На скамеечке, снаружи участка у калитки, почти рядом с обозревателем сидел мальчик Веня и разглядывал ночного пришельца.
– Я ночью-то отхожу, – сообщил Веня.
«О чем спросить, и как с ним вообще беседовать? Сколько ему лет – нельзя, хочет ли опять в подпол, а потом в лаз – совсем нельзя. Про звезды, так мальчик вовсе не астроном, и учится ли вообще? Черт, – замельтешил Сидоров, – о чем сказать?»
– Тут школы у нас нет, – пояснил подросток, глядя на журналиста круглыми глазами на маленьком личике. – Ребята, кто не ленится, на автобусе ходят, а я не-ет. Когда дядя Епитимий… придет поучит. Нельзя в школу с кривой головкой. Говорим с ним ночью про ангелов… об звездочках, роятся на верхних полях… жильцы вечные… числа считаем, которые кого больше и одно от соседнего отнимается… Вон и Петьки-механизатора нога отнялась под Новый год…
– Я бы в школу ходил, – мечтательно и страстно произнес паренек, – а они ночью не открытые. Сел рядком со всеми… все друзья мои не дразнятся… ручку поднес и вот… закон пишу законченный… Божье не обижай, что ходит или стоит. Смотри прямо, не мигай. Если пролетел зверек, глазом погладь, тоже кошка. Роешь лопатой, всю ямку рой, до дна – не становись. А то кушать до времени захотится. Кушай медленно, на звезды гляди. Потому лет мне пятнадцать, а рост мал, много грязи внутрь нельзя покласть. Человек не амбар, а сосуд. То Епитимий-человек подучил.
– Так что ж он, сосуд, – решился, оказываясь каким-то идиотом, вступить в разговор обозреватель. – Все кушают, и птицы, и ежи. Нам, людям, не зазорно хорошо питаться, поправлять здоровье. Ты картофель какой любишь, вареный или жареный, фри? – сморозил газетчик.
– Печеного, – ответил Веня, обращаясь к холму-киту. – С Епитимием печем на костре. По церковным дням, на радостях. Он костер печет в память убиенных. А много нельзя, – вернулся сдвинутый паренек к теме. – Еж запаслив, но лишнего не снесет. А то гнить. Заяц по аппетиту кушает, не впрок. Одна саранча восточная – но у нее как у меня, совсем она поврежденная. Самый зверь – тигр, или кто, лишнего не лютует. Худший зверь лис – всех курей сгрыз. А одну покушал. Вот лис и болеет – бешеной болезнью. Так и мы…

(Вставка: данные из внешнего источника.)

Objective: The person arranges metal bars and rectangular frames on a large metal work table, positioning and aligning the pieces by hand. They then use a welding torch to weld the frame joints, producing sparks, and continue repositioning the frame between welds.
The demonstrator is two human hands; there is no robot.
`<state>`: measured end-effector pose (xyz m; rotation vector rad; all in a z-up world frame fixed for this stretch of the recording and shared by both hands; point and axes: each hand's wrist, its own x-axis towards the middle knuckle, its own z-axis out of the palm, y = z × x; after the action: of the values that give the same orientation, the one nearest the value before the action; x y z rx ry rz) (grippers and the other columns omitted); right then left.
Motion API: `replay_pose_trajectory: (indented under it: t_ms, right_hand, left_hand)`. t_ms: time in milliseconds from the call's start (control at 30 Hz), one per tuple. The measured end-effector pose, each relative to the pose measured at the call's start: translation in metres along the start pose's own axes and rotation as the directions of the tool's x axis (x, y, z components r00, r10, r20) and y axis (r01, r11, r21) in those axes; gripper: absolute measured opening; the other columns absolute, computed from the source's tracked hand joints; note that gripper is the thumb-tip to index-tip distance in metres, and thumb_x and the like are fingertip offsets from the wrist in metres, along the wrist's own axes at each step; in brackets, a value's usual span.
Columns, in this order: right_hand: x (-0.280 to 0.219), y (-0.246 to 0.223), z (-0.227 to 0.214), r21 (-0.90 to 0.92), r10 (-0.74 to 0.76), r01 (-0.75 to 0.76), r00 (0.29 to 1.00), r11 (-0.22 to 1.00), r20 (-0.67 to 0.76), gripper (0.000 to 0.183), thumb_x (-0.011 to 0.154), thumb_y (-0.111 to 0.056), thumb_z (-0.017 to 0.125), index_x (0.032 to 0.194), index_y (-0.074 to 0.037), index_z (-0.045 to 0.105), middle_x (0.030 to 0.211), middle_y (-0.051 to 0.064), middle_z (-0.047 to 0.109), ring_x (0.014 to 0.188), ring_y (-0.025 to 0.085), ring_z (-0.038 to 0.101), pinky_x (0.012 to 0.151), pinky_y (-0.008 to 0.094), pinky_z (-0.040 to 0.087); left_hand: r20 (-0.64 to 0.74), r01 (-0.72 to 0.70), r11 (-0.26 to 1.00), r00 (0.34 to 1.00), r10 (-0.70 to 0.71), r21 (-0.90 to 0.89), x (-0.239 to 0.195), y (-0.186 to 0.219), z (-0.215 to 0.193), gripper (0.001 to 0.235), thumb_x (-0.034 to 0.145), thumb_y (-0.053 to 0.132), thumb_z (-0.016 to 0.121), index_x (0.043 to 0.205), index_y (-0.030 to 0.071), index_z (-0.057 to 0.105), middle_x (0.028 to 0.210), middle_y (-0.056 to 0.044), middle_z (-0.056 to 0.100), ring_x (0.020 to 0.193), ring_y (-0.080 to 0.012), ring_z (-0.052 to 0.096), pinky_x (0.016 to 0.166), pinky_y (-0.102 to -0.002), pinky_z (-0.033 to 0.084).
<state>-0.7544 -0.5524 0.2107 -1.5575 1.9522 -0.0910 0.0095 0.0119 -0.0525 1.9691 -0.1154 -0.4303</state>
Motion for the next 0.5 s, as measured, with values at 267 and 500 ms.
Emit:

– А как же ты, Веня, – ужаснулся обозреватель уму подростка, – как же ты ночью… А днем? – и тут же спохватился, прикусил губу.
– Мое время… ночь, – спокойно сознался мальчик. – Днем солнышко голову лучем пронзит, а моя голова – кругом круглое стекло костяное, и тело греет, ровно костром. Бегаю и могу только пасти козу… она обратно к своему забору завсегда приведет. Могу сено ворошить руками… без инструмента люблю. Могу песню без музыки спеть… неслышную. Все могу. Кроме жизни. Учиться очень хочу. А вновь в лечебную дыру мне не надо, к райскому шалашу.
– Почему? – от неожиданного ответа на незаданный вопрос выпрыгнуло из Сидорова. «Совсем я дурей хлопца», – подумал он.
– Это, дядя Алексей, совсем простое. Оно вроде и лечит. Залез я туда, а через неделю очухался. Епитимий-друг меня поил зверобоем и ромахой, и такой я стал башковитый. Потом взял в одну ночь прочел немецкий учебник и поперек запомнил русскими буквами, которые для меня тяжелы. А после взял по-немецки у одного старика у нас бывшего. Ихнего поэта господина Фаустова. И его стих нашими буквами сделал. Хотите, могу сказать?